Developing countries face great challenges in providing the necessary financial resources to finance economic and social development projects and to achieve sustainable economic growth, and these challenges include three structural and chronic gaps:
(1) the domestic savings gap and the need to attract foreign investment to fill the deficit in domestic savings.
(2) the gap of public resources and the importance of external borrowing to finance development projects within the framework of the general budget of the state.
(3) the foreign trade gap and the need for external resources to stimulate exports and stabilize the balance of payments.
It is clear that the imbalance in these gaps leads developing countries to resort to borrowing from external sources to finance development projects implemented by governments or to finance investment projects for the private sector in those countries, and they obtain these loans in accordance with agreements concluded between the government and the lender, and are obliged to the borrower to meet the repayment of debt installments and interest, and default makes the country in a debt crisis and lenders stop financing, and thus the failure of development projects and the country's entry into a vicious circle leading to the expansion of unemployment, poverty and instability.
Sources of financing and external debt:
Developing countries borrow from international and regional financial institutions distributed over the continents and regions of the world, at the international level, the role of the Bretton Woods institutions - the IMF and the World Bank-stands out - The World Bank provides development loans to the least developed countries (including Yemen) through its arm, the International Development Foundation, and these loans are characterized by concessional and interest-free loans with a grace period of up to 10 years and a repayment period ranging from 30 to 40 years, while the bank provides loans to middle-income developing countries according to commercial terms.

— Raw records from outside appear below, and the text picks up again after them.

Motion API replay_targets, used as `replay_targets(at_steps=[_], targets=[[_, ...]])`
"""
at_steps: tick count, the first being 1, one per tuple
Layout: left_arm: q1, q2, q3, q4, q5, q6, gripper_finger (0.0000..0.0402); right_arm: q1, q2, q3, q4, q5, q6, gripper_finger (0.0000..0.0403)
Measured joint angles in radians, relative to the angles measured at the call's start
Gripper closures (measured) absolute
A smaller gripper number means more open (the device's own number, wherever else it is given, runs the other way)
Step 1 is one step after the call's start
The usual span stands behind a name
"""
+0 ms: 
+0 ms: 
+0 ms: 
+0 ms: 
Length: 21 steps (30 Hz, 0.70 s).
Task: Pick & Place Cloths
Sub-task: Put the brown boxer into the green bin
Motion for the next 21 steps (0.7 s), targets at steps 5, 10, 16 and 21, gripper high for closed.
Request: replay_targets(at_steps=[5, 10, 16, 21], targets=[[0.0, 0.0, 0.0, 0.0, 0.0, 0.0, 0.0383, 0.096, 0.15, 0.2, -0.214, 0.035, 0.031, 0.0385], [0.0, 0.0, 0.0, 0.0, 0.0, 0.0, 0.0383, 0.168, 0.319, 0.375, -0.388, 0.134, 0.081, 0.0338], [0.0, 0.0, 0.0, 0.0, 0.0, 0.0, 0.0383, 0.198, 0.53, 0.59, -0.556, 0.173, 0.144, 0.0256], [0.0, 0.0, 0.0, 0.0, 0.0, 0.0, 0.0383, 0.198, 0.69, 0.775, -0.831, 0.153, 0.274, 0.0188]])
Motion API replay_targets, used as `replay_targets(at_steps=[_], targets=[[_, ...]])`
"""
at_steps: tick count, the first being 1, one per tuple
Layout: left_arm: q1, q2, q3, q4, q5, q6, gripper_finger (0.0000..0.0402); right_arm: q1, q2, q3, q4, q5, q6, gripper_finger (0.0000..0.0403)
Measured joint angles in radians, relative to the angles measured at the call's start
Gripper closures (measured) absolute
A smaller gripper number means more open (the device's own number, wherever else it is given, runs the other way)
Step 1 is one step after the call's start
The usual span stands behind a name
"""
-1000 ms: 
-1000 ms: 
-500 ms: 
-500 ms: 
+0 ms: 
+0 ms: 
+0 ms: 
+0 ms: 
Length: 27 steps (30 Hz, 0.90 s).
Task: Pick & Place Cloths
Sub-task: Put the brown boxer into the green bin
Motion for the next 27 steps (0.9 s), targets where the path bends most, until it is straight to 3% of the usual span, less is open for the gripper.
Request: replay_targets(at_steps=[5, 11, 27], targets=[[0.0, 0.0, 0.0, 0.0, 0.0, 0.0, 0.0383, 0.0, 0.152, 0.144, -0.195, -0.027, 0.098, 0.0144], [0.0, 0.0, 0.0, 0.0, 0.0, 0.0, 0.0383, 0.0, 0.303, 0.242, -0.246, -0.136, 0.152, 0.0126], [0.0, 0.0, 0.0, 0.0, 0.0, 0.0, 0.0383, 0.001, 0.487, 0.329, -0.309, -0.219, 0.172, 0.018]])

Regional financial institutions also play a pivotal role in providing development loans and grants to their member countries, such as the Asian Development Bank and the African Development Bank. In the Arab region, there are the Islamic Development Bank and the Arab Fund for economic and social development, in addition to national funds such as the Saudi fund, the Kuwaiti fund and others.
There is another way to provide loans to developing countries through international commercial banks located in the United States, China, Europe and Japan, which provide their loans according to commercial terms in interest, payment of installments and guarantees, and the global financial markets "stock exchanges" represent one of the sources of mobilizing resources and loans to developing countries - middle income - through the issuance of government bonds in foreign exchange and the obligation to repay them and interest according to their deadlines.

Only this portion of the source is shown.